Collected data entries:
◇ ◇ ◇ ◇ ◇ ◇ ◇
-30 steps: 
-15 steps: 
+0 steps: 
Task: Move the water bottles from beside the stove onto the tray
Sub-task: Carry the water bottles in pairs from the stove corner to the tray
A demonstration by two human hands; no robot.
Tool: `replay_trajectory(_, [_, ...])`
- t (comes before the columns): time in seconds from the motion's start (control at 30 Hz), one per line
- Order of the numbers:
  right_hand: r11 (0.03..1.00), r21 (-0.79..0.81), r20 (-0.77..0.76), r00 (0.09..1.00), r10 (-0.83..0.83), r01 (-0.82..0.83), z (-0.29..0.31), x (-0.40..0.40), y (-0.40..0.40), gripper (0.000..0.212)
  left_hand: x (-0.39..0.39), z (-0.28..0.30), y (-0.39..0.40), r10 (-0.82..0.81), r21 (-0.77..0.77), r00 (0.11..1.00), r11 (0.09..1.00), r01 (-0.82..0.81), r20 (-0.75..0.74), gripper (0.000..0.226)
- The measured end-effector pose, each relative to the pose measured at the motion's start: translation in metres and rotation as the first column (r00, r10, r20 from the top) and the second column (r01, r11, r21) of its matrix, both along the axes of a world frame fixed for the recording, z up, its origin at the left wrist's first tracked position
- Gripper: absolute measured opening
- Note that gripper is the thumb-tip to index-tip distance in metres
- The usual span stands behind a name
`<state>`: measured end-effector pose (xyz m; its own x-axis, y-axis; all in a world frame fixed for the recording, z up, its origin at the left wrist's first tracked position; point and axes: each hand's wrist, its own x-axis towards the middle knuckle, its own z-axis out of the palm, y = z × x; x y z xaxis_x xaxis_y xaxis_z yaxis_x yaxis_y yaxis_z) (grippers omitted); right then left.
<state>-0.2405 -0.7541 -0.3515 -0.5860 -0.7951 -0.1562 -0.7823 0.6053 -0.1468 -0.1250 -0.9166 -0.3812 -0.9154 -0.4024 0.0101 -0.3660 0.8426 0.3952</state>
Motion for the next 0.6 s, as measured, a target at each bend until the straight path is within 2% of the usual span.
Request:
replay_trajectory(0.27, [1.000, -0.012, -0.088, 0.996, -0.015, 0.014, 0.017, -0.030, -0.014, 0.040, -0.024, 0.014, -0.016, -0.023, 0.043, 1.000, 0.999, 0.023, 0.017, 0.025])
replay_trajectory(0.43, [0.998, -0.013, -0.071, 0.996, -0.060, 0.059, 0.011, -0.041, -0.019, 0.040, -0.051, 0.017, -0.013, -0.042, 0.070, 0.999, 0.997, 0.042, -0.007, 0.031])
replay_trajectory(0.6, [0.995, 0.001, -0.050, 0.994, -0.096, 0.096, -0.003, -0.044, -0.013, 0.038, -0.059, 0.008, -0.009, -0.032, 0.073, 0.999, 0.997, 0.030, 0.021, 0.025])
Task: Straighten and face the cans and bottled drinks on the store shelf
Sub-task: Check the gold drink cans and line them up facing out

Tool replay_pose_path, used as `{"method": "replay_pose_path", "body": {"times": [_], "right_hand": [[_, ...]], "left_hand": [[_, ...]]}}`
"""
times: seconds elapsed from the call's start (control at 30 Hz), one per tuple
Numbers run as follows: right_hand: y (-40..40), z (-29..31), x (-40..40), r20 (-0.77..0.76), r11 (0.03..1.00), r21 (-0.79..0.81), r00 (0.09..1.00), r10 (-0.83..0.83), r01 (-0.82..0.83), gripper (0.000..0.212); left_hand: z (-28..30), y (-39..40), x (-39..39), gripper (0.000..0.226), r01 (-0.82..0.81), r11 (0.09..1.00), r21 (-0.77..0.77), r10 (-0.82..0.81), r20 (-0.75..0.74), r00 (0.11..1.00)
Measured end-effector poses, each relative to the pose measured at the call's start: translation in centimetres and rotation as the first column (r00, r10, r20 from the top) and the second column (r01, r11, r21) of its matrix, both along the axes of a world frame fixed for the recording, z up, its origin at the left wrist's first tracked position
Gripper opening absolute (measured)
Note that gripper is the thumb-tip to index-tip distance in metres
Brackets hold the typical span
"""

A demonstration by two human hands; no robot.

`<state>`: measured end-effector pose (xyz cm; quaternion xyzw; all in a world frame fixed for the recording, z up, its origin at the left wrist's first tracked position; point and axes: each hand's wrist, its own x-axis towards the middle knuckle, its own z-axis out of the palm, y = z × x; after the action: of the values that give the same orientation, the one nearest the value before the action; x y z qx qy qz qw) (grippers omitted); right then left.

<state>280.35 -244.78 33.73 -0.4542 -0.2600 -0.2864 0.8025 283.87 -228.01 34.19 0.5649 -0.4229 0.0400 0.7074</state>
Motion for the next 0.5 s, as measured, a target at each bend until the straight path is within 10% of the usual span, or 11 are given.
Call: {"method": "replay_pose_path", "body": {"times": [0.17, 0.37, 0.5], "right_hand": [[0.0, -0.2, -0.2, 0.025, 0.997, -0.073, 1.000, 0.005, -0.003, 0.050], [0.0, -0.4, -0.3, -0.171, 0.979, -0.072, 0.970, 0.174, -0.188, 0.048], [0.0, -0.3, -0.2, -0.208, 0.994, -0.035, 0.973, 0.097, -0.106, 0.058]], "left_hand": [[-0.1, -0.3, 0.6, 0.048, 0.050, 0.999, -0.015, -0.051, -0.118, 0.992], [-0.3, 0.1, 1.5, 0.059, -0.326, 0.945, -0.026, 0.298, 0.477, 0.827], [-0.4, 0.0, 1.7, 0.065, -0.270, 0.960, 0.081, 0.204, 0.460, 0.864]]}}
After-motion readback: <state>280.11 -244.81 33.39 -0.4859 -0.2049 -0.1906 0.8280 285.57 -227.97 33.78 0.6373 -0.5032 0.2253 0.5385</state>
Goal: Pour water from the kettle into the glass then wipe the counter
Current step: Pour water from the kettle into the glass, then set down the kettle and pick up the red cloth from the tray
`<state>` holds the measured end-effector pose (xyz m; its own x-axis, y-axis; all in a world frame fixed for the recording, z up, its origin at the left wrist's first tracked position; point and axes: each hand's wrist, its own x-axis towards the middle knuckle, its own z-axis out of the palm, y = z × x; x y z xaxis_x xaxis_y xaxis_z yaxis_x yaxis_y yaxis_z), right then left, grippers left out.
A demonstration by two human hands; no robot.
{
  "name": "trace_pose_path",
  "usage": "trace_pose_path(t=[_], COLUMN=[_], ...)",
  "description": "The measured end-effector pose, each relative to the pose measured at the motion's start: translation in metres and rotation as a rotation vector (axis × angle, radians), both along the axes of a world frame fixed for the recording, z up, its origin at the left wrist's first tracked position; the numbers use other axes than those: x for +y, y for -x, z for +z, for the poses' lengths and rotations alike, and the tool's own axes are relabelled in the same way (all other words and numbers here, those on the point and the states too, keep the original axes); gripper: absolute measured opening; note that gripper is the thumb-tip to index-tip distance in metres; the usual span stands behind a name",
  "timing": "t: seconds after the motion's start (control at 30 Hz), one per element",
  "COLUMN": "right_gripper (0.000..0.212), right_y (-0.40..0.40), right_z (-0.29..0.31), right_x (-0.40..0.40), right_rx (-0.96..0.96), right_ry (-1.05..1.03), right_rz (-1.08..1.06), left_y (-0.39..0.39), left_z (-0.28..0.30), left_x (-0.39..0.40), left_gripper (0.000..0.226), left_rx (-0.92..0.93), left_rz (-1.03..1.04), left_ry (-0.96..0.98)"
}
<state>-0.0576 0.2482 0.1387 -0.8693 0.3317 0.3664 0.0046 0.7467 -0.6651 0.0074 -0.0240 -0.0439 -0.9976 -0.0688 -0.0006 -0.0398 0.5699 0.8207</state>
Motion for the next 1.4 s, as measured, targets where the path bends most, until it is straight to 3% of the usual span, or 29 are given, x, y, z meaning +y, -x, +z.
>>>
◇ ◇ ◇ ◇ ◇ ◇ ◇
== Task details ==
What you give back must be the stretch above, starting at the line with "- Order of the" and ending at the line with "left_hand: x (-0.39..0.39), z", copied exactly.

== Your solution ==
- Order of the numbers:
  right_hand: r11 (0.03..1.00), r21 (-0.79..0.81), r20 (-0.77..0.76), r00 (0.09..1.00), r10 (-0.83..0.83), r01 (-0.82..0.83), z (-0.29..0.31), x (-0.40..0.40), y (-0.40..0.40), gripper (0.000..0.212)
  left_hand: x (-0.39..0.39), z (-0.28..0.30), y (-0.39..0.40), r10 (-0.82..0.81), r21 (-0.77..0.77), r00 (0.11..1.00), r11 (0.09..1.00), r01 (-0.82..0.81), r20 (-0.75..0.74), gripper (0.000..0.226)

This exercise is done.